#### Problem details:
From the first line of the data below through the line holding "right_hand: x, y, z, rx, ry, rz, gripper", write out each line exactly as it stands.

[Source data Boundary: Start]

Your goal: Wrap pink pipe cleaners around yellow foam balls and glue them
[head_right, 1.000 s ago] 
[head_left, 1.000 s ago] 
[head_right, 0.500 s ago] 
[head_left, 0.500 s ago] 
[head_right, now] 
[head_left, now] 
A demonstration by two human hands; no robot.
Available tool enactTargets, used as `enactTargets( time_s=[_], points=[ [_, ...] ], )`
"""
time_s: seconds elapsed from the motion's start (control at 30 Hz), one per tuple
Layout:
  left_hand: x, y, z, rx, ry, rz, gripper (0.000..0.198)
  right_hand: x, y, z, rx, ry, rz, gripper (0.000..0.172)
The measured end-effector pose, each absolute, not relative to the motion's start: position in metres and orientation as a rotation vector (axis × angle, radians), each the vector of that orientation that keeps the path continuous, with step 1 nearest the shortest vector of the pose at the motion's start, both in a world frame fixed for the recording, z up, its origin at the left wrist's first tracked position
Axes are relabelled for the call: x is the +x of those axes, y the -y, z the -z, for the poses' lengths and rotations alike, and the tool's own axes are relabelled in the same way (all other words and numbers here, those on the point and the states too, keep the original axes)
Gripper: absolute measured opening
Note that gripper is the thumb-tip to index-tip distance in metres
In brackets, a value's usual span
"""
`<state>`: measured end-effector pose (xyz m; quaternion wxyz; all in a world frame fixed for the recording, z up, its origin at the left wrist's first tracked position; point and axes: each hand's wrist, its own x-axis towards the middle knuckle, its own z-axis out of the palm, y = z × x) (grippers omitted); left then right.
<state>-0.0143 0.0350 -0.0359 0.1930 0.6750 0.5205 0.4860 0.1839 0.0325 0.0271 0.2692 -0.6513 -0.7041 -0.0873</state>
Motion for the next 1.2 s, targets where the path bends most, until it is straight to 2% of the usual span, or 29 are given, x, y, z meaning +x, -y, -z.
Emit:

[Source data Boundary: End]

#### Your response:
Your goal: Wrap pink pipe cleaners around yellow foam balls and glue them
[head_right, 1.000 s ago] 
[head_left, 1.000 s ago] 
[head_right, 0.500 s ago] 
[head_left, 0.500 s ago] 
[head_right, now] 
[head_left, now] 
A demonstration by two human hands; no robot.
Available tool enactTargets, used as `enactTargets( time_s=[_], points=[ [_, ...] ], )`
"""
time_s: seconds elapsed from the motion's start (control at 30 Hz), one per tuple
Layout:
  left_hand: x, y, z, rx, ry, rz, gripper (0.000..0.198)
  right_hand: x, y, z, rx, ry, rz, gripper (0.000..0.172)

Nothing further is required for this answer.